**TASK INSTRUCTIONS**
Reading the data below, count the lines that carry the string "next". Give nothing but the count.

**Collected data entries**
--*--
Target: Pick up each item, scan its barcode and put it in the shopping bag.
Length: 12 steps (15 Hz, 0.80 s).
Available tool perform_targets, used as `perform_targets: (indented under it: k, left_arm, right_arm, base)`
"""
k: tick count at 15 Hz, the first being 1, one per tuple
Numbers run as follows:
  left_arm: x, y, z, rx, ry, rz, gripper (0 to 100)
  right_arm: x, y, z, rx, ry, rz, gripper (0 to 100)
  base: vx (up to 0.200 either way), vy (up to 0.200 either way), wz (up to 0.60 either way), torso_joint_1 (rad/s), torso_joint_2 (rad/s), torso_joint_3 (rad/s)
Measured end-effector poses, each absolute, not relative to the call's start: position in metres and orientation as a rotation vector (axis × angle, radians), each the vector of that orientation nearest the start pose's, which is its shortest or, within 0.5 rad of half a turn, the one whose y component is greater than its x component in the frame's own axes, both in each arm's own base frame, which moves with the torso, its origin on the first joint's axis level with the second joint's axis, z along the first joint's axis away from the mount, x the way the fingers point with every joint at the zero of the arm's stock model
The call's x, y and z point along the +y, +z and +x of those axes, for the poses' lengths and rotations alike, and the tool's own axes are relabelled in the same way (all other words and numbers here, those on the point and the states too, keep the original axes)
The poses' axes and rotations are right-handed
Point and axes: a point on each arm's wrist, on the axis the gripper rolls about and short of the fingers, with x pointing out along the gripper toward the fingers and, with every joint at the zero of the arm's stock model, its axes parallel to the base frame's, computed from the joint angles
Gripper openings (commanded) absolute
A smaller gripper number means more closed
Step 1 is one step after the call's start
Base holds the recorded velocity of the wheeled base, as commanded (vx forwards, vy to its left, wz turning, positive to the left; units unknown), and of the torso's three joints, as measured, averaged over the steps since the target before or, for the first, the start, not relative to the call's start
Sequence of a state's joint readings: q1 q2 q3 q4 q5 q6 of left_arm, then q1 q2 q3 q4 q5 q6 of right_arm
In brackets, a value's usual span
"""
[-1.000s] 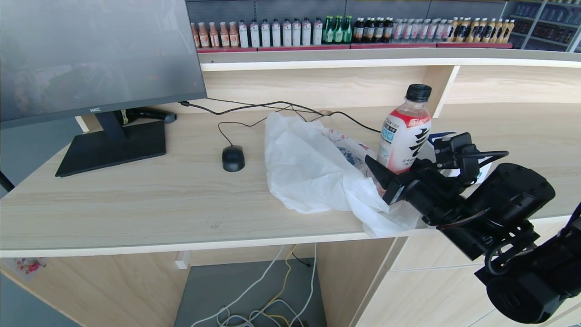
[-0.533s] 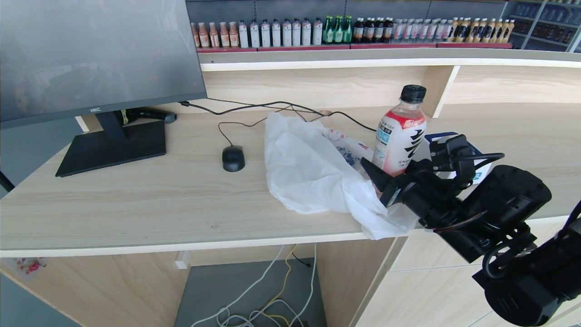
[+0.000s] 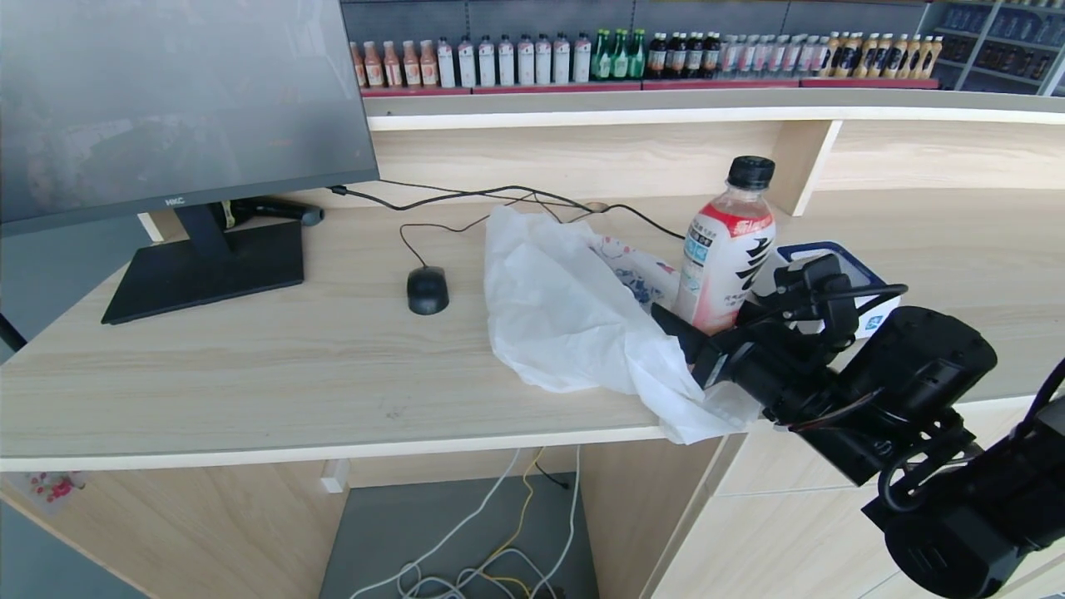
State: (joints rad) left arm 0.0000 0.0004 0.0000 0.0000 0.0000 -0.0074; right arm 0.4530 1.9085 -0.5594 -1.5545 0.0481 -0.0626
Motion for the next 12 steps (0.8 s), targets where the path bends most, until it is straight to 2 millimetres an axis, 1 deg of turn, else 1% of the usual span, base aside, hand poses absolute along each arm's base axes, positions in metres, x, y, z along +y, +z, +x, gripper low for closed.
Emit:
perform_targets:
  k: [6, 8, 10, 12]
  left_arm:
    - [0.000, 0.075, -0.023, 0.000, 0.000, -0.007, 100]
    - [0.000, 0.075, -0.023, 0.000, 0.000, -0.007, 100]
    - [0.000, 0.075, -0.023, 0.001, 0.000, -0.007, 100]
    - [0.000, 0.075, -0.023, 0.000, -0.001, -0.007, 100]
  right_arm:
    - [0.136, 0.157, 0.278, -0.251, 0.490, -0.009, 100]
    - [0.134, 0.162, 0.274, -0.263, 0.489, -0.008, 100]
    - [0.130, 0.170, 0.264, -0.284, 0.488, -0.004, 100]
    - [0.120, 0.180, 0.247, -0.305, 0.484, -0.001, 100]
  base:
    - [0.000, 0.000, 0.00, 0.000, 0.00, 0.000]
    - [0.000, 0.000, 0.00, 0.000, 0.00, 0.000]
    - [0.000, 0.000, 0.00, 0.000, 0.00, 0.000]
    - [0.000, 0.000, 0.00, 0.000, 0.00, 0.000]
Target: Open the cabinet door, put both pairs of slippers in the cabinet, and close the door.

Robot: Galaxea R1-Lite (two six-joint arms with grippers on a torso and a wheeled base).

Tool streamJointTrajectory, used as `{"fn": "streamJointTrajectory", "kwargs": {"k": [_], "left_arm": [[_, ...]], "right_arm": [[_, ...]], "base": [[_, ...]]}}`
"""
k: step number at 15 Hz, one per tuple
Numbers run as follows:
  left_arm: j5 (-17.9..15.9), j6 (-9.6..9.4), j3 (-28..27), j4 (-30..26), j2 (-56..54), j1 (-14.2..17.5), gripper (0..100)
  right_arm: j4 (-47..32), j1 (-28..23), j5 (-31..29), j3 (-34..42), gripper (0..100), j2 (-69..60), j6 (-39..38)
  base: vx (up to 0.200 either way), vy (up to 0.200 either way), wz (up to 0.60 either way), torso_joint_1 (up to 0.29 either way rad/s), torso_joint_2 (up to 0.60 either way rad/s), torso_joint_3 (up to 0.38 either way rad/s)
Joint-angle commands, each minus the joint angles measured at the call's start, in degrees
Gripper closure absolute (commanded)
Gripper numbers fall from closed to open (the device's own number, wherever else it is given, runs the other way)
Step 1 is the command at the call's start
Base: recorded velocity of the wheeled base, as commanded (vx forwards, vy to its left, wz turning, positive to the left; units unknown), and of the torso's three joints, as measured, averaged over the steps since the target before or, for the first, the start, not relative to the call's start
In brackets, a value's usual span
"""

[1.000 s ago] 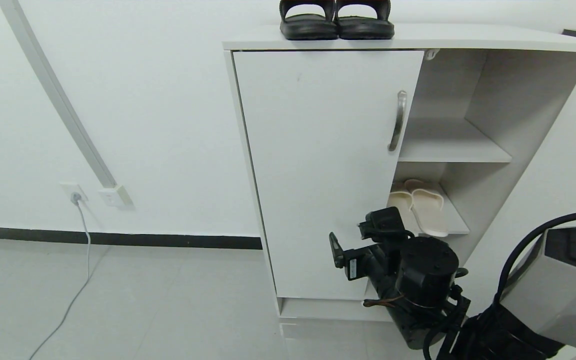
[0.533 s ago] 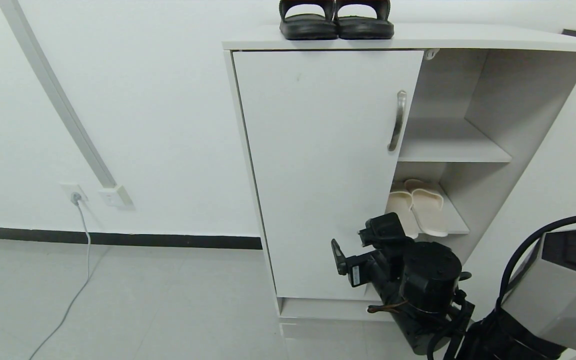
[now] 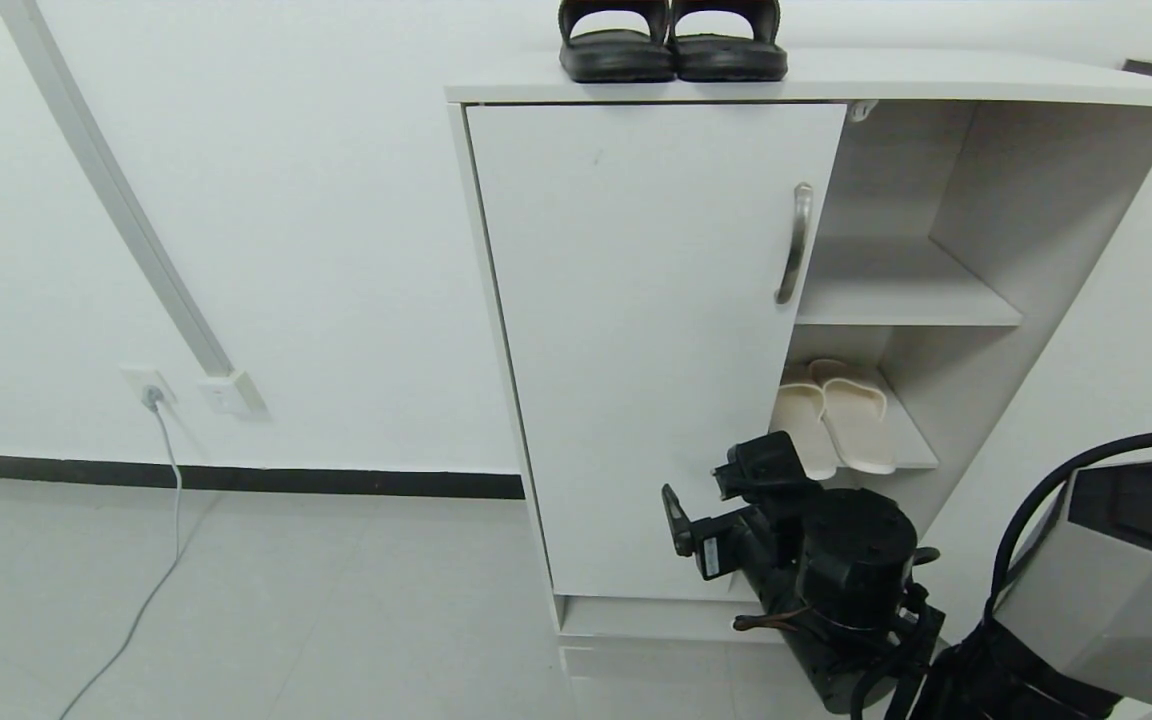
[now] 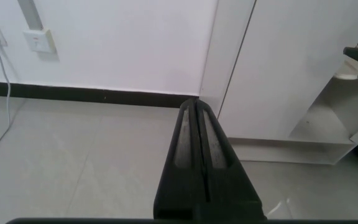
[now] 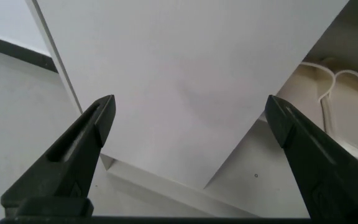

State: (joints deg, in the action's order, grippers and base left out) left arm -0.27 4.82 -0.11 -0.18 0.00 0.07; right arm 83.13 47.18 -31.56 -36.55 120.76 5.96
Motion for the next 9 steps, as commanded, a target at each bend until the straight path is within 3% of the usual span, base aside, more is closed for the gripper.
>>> {"fn": "streamJointTrajectory", "kwargs": {"k": [1,4,9], "left_arm": [[0.0,0.02,0.0,0.0,0.0,0.0,100],[0.0,0.02,0.0,0.0,0.0,0.0,100],[0.0,0.02,-0.1,0.0,0.0,0.0,100]], "right_arm": [[0.0,0.1,0.0,0.0,0,0.5,0.0],[0.2,0.0,0.0,-0.1,0,1.0,0.0],[0.2,0.1,0.0,-0.1,0,1.1,0.0]], "base": [[0.000,0.000,0.00,0.007,-0.21,-0.242],[0.000,0.000,0.00,0.019,-0.24,-0.351],[0.000,0.000,0.00,0.066,-0.51,-0.360]]}}
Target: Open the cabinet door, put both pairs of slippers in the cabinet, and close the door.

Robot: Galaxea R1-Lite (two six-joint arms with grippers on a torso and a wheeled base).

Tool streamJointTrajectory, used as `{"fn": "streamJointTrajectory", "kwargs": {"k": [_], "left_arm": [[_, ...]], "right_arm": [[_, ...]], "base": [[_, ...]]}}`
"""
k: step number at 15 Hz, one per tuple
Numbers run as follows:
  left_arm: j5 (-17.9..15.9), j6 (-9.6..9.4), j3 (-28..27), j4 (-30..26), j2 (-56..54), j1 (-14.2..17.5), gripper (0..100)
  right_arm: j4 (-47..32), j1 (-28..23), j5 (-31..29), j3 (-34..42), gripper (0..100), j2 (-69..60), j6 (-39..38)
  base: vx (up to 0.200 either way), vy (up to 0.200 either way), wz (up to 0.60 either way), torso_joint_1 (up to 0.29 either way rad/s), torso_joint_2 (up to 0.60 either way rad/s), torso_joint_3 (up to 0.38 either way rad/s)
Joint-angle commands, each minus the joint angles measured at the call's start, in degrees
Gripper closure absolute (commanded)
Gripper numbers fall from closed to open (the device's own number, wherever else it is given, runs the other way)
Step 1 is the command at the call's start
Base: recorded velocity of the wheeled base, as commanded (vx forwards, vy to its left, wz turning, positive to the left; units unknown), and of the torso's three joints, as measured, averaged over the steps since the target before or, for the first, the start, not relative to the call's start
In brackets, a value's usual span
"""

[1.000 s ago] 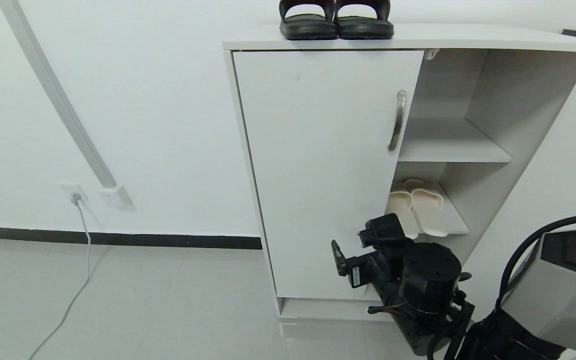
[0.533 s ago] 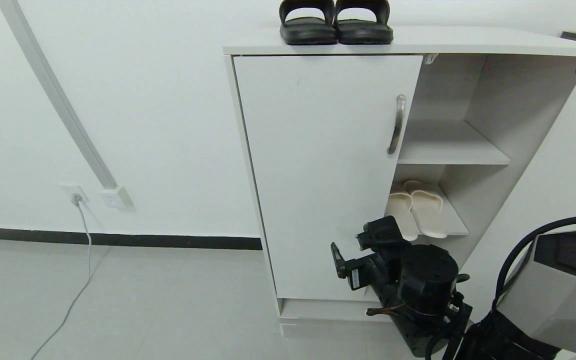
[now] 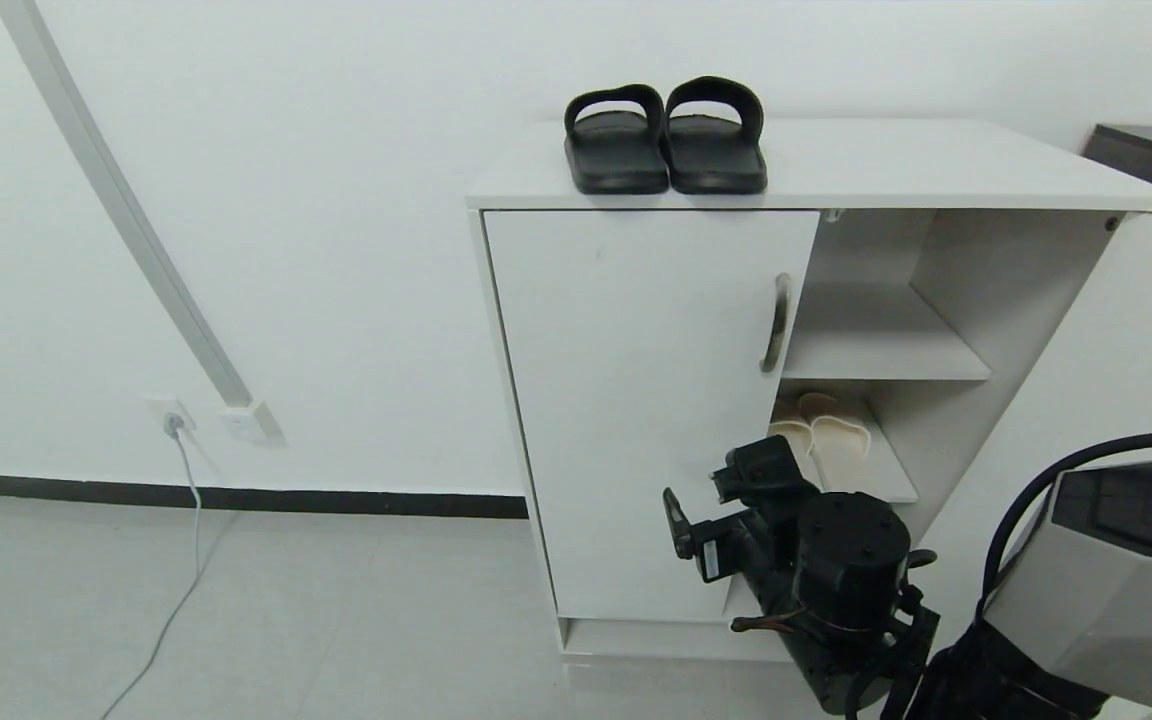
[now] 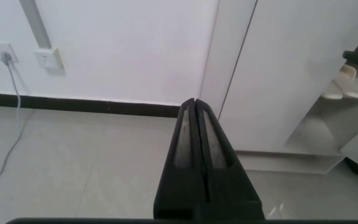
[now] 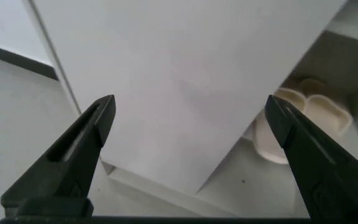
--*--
**TASK RESULT**
2